**Task goal**
Output exactly the lines below, starting with the line that has "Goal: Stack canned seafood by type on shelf" and going on through the line that has "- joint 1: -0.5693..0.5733", both included, and no other lines.

**Exercise data**
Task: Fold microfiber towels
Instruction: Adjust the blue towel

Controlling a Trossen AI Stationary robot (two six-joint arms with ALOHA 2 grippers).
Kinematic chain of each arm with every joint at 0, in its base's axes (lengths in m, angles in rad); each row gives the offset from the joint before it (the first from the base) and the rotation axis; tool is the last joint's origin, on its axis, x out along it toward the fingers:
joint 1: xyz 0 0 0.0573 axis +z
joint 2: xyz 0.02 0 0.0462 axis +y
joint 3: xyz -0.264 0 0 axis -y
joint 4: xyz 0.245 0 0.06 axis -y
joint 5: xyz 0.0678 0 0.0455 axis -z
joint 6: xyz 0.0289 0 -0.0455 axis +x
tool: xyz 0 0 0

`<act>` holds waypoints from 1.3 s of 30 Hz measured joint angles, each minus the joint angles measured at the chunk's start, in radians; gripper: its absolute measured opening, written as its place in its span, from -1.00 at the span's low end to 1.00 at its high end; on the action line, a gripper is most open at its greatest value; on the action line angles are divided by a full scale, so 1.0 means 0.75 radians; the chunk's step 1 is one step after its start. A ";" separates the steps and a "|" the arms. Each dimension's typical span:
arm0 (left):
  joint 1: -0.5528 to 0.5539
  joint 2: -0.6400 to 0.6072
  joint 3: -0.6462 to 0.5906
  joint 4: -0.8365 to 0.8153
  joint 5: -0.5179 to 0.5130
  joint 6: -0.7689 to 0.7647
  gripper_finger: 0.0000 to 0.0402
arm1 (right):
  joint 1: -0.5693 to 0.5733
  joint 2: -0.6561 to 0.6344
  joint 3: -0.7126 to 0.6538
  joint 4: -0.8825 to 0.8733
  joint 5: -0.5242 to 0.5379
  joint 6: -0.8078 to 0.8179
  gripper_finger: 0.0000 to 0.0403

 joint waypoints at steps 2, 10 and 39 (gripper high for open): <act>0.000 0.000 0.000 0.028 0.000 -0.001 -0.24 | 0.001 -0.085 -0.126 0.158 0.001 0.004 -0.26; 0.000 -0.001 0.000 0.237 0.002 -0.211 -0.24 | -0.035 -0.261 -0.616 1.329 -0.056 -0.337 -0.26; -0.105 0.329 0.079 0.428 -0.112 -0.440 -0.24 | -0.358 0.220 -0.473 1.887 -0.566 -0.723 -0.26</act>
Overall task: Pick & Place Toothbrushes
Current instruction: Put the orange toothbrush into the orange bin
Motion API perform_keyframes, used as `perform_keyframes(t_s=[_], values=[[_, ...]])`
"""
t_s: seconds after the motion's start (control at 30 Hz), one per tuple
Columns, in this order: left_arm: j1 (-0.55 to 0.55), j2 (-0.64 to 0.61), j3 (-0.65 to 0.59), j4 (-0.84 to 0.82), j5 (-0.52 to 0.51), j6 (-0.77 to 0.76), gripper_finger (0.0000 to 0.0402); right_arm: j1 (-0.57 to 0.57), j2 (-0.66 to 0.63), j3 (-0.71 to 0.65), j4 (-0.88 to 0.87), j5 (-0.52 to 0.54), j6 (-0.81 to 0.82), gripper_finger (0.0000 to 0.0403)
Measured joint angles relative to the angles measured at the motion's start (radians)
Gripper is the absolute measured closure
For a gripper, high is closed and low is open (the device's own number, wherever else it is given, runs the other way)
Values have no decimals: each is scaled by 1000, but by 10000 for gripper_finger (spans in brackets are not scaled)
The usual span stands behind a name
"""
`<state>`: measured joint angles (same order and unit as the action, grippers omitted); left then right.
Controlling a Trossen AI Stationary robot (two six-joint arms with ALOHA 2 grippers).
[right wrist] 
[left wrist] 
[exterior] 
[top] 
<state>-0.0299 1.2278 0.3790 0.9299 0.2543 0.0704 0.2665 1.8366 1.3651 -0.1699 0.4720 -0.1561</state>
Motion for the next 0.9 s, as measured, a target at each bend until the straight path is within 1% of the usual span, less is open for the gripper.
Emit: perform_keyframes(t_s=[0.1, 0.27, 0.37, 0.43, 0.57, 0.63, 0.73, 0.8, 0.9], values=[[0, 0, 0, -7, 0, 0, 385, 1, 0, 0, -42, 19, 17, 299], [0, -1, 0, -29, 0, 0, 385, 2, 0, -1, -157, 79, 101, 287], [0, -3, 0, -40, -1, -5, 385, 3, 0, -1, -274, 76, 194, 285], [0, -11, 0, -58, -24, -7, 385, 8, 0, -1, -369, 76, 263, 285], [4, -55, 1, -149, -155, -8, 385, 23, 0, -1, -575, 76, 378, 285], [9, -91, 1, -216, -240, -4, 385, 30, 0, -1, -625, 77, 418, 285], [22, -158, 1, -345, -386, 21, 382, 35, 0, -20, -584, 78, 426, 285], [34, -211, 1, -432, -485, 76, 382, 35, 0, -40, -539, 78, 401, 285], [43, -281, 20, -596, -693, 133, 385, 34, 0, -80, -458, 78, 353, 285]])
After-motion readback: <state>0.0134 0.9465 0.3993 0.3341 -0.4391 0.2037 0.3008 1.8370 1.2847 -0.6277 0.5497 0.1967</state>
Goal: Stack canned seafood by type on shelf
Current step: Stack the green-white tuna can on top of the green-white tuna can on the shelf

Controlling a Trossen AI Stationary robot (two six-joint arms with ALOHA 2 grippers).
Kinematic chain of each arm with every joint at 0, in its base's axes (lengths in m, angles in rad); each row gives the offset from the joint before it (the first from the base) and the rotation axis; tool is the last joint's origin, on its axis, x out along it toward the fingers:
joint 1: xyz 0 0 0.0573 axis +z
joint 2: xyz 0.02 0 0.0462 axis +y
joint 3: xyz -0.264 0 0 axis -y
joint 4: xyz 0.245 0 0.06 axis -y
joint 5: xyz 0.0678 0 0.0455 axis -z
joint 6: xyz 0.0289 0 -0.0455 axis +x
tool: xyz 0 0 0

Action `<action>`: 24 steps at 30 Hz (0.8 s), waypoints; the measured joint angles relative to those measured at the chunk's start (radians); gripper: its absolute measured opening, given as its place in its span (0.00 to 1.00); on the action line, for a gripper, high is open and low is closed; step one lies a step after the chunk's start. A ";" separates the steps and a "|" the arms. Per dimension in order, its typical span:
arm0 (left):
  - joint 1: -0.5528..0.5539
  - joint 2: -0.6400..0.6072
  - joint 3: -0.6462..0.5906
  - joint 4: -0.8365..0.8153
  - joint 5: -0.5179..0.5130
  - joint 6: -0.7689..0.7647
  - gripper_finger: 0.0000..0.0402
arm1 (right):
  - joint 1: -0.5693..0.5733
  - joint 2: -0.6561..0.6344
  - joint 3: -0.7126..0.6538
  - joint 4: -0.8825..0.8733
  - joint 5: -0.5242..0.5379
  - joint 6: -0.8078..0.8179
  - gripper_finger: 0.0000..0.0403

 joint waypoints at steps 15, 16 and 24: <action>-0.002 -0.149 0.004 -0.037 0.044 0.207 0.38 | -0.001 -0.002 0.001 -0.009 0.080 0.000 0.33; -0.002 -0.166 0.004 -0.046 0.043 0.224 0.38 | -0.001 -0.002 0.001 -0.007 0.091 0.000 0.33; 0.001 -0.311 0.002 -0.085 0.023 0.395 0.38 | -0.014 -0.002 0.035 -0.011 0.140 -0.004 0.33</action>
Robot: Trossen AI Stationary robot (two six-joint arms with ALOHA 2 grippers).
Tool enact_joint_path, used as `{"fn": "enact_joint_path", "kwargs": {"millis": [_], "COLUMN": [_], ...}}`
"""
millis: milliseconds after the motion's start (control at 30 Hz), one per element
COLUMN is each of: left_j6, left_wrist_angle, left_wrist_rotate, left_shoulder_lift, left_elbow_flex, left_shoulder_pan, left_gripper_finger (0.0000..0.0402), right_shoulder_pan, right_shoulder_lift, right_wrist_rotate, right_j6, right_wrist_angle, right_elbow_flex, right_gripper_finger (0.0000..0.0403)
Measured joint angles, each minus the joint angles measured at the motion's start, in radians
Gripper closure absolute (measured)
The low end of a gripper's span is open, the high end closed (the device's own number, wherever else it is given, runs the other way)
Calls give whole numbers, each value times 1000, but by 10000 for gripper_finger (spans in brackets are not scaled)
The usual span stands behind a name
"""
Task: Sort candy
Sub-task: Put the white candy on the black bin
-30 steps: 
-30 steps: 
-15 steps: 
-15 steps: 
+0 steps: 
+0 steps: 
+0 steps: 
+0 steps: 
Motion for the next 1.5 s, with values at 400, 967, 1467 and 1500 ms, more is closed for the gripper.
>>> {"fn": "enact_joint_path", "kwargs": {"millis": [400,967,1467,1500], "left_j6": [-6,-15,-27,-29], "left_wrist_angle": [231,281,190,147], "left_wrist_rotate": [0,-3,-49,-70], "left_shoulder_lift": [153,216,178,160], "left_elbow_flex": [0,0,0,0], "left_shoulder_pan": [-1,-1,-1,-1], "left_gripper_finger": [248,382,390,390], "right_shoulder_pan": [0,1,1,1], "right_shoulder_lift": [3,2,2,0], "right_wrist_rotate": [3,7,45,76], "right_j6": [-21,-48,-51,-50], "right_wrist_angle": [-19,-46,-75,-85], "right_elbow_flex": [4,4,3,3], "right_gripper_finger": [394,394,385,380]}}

**Answer to this exercise**
Goal: Stack canned seafood by type on shelf
Current step: Stack the green-white tuna can on top of the green-white tuna can on the shelf

Controlling a Trossen AI Stationary robot (two six-joint arms with ALOHA 2 grippers).
Kinematic chain of each arm with every joint at 0, in its base's axes (lengths in m, angles in rad); each row gives the offset from the joint before it (the first from the base) and the rotation axis; tool is the last joint's origin, on its axis, x out along it toward the fingers:
joint 1: xyz 0 0 0.0573 axis +z
joint 2: xyz 0.02 0 0.0462 axis +y
joint 3: xyz -0.264 0 0 axis -y
joint 4: xyz 0.245 0 0.06 axis -y
joint 5: xyz 0.0678 0 0.0455 axis -z
joint 6: xyz 0.0289 0 -0.0455 axis +x
tool: xyz 0 0 0

Action `<action>`: 24 steps at 30 Hz (0.8 s), waypoints; the measured joint angles relative to those measured at the chunk's start (radians); gripper: its absolute measured opening, given as its place in its span (0.00 to 1.00); on the action line, for a gripper, high is open and low is closed; step one lies a step after the chunk's start. A ";" separates the steps and a "|" the arms. Per dimension in order, its typical span:
arm0 (left):
  - joint 1: -0.5528..0.5539
  - joint 2: -0.6400..0.6072
  - joint 3: -0.6462..0.5906
  - joint 4: -0.8365..0.8153
  - joint 5: -0.5179..0.5130
  - joint 6: -0.7689..0.7647
  - gripper_finger: 0.0000..0.0402
arm1 (right):
  - joint 1: -0.5693..0.5733

Nothing further is needed to complete the exercise.